Delete Tuples in more dimensional list if same

2019-07-07 17:58发布

问题:

I have a list of tuples namely:

[[[('p', 'u'), ('r', 'w')], [('t', 'q')]], [[('p', 'u'), ('r', 'w')], [('v', 'q')]], [[('p', 'u'), ('r', 'w')], [('t', 's')]], [[('p', 'u'), ('r', 'w')], [('v', 's')]], [[('p', 'w'), ('r', 'u')], [('t', 'q')]], [[('p', 'w'), ('r', 'u')], [('v', 'q')]], [[('p', 'w'), ('r', 'u')], [('t', 's')]], [[('p', 'w'), ('r', 'u')], [('v', 's')]], [[('r', 'u'), ('p', 'w')], [('t', 'q')]], [[('r', 'u'), ('p', 'w')], [('v', 'q')]], [[('r', 'u'), ('p', 'w')], [('t', 's')]], [[('r', 'u'), ('p', 'w')], [('v', 's')]], **[[('r', 'w'), ('p', 'u')], [('t', 'q')]]**, [[('r', 'w'), ('p', 'u')], [('v', 'q')]], [[('r', 'w'), ('p', 'u')], [('t', 's')]], [[('r', 'w'), ('p', 'u')], [('v', 's')]]]

But now for example the element [[('p','u'),('r','w')], [('t','q')]]

is the same as [[('r','w'),('p','u')], [('t','q')]], which are marked fat in the list.

So in the list I have 16 elements, where every element is double.

Now, I want to delete the duplicates, that I have only the first eight elements left.

So naively, I've tried with

[[list(y) for y in set([tuple(set(x)) for x in doublegammas1])]]

But here, he says:

TypeError: unhashable type: 'list'

So my question:

How can I extend the list comprehension, that it works for a more dimensional list?

回答1:

A mutable object (such as a list or a set) cannot be a member of a set.

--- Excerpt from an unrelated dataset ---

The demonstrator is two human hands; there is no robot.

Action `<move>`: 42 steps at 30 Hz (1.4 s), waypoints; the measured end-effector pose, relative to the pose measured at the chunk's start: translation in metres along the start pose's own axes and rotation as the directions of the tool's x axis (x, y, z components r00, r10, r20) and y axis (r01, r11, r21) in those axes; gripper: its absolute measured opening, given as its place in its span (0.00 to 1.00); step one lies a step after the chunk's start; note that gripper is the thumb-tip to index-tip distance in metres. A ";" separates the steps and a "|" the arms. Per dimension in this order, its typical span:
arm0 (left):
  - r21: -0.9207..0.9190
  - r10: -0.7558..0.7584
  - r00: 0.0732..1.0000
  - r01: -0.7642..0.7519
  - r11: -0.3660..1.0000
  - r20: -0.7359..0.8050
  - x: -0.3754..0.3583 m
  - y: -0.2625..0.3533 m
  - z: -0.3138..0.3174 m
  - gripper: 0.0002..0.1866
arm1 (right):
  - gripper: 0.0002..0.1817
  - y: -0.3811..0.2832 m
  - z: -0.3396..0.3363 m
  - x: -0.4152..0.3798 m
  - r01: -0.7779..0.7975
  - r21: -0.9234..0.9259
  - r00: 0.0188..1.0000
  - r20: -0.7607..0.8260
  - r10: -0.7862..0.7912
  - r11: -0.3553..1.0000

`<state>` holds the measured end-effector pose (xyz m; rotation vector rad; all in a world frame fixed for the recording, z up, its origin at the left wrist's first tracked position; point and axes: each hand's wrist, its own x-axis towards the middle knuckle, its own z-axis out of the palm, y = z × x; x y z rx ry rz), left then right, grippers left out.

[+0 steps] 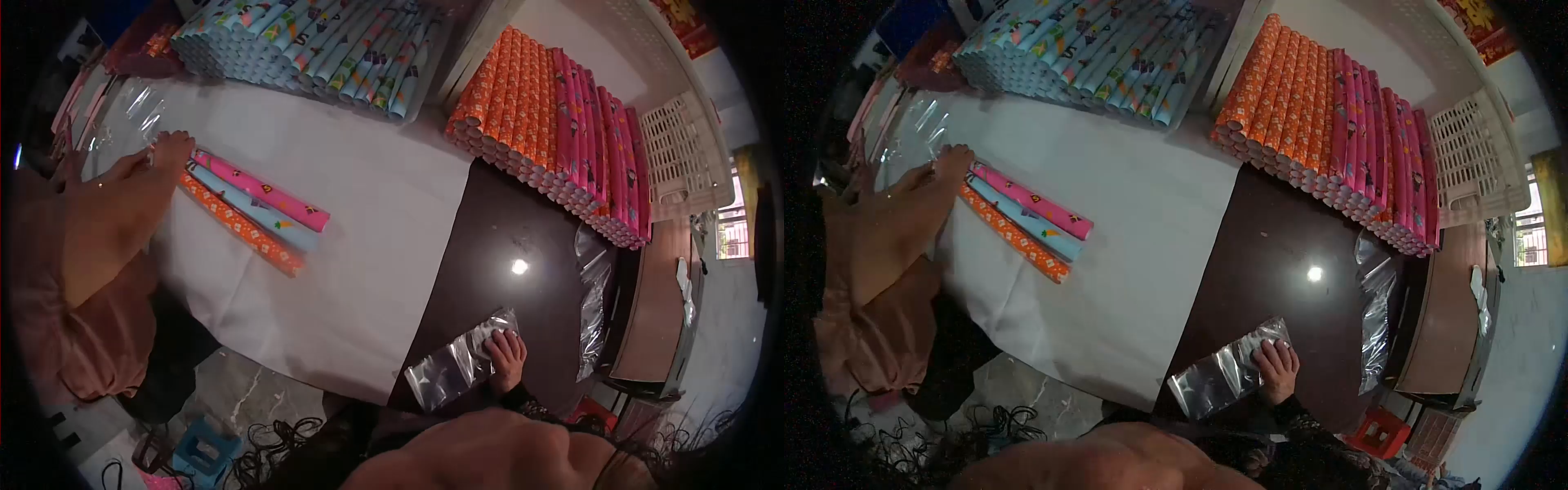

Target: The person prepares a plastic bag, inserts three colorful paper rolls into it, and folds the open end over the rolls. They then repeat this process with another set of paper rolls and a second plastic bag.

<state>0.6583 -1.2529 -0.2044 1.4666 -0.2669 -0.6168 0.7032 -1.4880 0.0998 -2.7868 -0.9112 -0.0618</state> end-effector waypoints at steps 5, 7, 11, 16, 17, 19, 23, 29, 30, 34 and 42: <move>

You can use a frozenset, which is immutable.

main_list = [[[('p', 'u'), ('r', 'w')], [('t', 'q')]],
             [[('p', 'u'), ('r', 'w')], [('v', 'q')]],
             [[('p', 'u'), ('r', 'w')], [('t', 's')]],
             [[('p', 'u'), ('r', 'w')], [('v', 's')]],
             [[('p', 'w'), ('r', 'u')], [('t', 'q')]],
             [[('p', 'w'), ('r', 'u')], [('v', 'q')]],
             [[('p', 'w'), ('r', 'u')], [('t', 's')]],
             [[('p', 'w'), ('r', 'u')], [('v', 's')]],
             [[('r', 'u'), ('p', 'w')], [('t', 'q')]],
             [[('r', 'u'), ('p', 'w')], [('v', 'q')]],
             [[('r', 'u'), ('p', 'w')], [('t', 's')]],
             [[('r', 'u'), ('p', 'w')], [('v', 's')]],
             [[('r', 'w'), ('p', 'u')], [('t', 'q')]],
             [[('r', 'w'), ('p', 'u')], [('v', 'q')]],
             [[('r', 'w'), ('p', 'u')], [('t', 's')]],
             [[('r', 'w'), ('p', 'u')], [('v', 's')]]]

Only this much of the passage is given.